OBJECTIVE: To study functional interactions between angiotensin II AT1 receptors and nitric oxide (NO) activity in different brain areas in rats exposed to immobilization stress. METHODS: Central inhibition of nitric oxide synthase (NOS) was provided by intracerebroventricular (i.c.v.) administration of (N-omega-nitro-L-arginine-methylester) L-NAME and analysis of AT1 receptor mRNA was performed using semiquantitative reverse transcription-polymerase chain reaction (RT-PCR) technique. The immobilization in prone position lasted 2 hrs and the rats were sacrificed 24 hr later. The hypothalamus, hippocampus, thalamus, and cortex were isolated from fresh brains. RESULTS: In the cortex, gene expression of AT1 receptors was unaffected either by L-NAME treatment, or by a single exposure to immobilization stress for 2 hours followed by 24 hours of rest. In the hippocampus, the repeated treatment with L-NAME increased mRNA levels of AT1 receptors approximately 9-times compared to those in the control (untreated) group. Immobilization also increased AT1 receptor mRNA levels in the hippocampus which was similar to that induced by the L-NAME. The increase of AT1 receptor mRNA levels in the hippocampus of immobilized rats was not further altered when the animals were pretreated with L-NAME. In control rats, exposure to immobilization resulted in a significant rise in mRNA levels coding for AT1 receptors in the hypothalamus, but not in the thalamus.
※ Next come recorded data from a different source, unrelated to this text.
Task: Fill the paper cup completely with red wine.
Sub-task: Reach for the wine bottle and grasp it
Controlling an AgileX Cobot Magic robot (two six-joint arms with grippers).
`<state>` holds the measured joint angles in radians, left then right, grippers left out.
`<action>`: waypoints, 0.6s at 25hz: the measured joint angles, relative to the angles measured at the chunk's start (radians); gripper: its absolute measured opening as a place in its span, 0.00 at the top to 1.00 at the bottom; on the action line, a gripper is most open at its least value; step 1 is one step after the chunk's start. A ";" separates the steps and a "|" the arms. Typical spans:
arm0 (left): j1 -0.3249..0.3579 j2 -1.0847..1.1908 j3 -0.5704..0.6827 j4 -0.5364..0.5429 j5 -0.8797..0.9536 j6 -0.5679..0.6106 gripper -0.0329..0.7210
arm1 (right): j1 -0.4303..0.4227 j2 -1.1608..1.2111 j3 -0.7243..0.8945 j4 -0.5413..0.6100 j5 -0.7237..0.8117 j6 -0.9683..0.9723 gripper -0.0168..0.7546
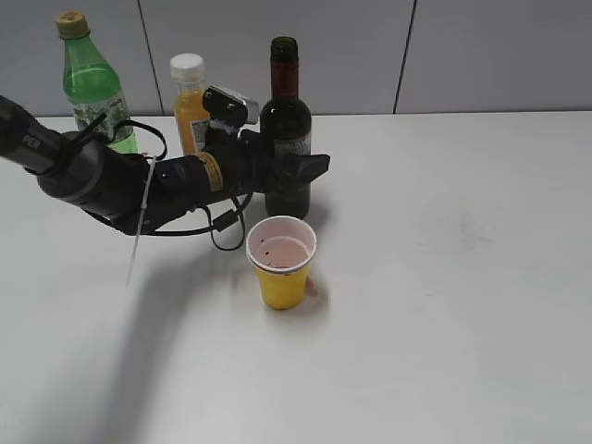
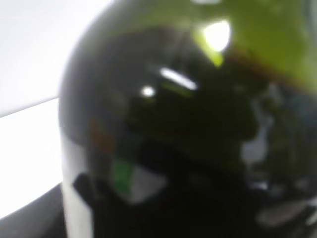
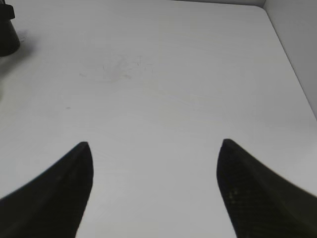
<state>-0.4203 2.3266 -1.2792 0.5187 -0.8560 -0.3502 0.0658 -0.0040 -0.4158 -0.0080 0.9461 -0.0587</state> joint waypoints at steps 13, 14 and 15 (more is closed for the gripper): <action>-0.001 -0.002 -0.001 -0.003 0.002 0.001 0.19 | 0.000 0.000 0.000 0.000 0.000 0.000 0.21; -0.001 -0.004 -0.001 -0.001 0.007 0.001 0.19 | 0.000 0.000 0.000 0.000 0.000 0.000 0.21; -0.001 -0.009 0.001 0.002 0.013 0.001 0.19 | 0.000 0.000 0.000 0.000 0.000 0.000 0.21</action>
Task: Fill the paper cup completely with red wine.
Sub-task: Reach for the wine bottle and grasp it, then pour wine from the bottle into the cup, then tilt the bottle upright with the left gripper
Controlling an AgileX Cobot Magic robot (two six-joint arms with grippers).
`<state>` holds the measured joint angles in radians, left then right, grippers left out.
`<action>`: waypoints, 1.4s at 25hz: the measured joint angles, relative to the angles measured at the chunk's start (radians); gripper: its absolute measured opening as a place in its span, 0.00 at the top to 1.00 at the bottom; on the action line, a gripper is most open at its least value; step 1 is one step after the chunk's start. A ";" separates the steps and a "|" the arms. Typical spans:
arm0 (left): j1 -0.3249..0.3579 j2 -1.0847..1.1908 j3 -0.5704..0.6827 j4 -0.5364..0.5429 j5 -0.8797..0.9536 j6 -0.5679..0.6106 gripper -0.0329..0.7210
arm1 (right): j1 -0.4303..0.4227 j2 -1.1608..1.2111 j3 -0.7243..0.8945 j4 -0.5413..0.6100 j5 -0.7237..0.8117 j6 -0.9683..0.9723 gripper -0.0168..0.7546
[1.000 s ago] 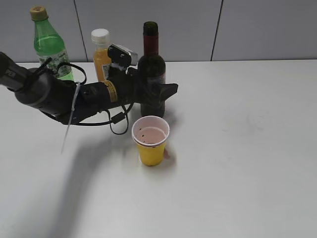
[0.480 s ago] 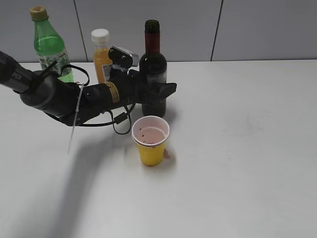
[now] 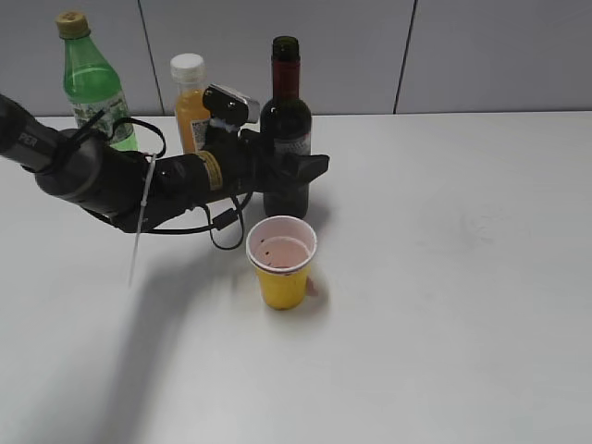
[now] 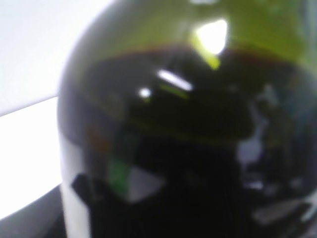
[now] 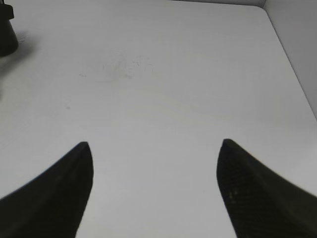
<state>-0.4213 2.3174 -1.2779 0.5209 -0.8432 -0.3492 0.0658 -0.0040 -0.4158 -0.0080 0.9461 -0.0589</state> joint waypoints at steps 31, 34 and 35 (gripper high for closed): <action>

L-NAME treatment showed a tendency of increase in AT1 receptor mRNA levels in the hypothalamus. Moreover, when animals treated with L-NAME were subjected to immobilization, a further increase in AT1 receptor mRNA levels was observed in the hypothalamus in comparison with corresponding controls. CONCLUSIONS: The present data indicate that a single immobilization stress results in increased gene expression of AT1 receptors in the hypothalamus and hippocampus. The rise in AT1 mRNA levels in the same brain structures after repeated treatment with L-NAME allow to suggest an interaction between the central angiotensin II and nitric oxide.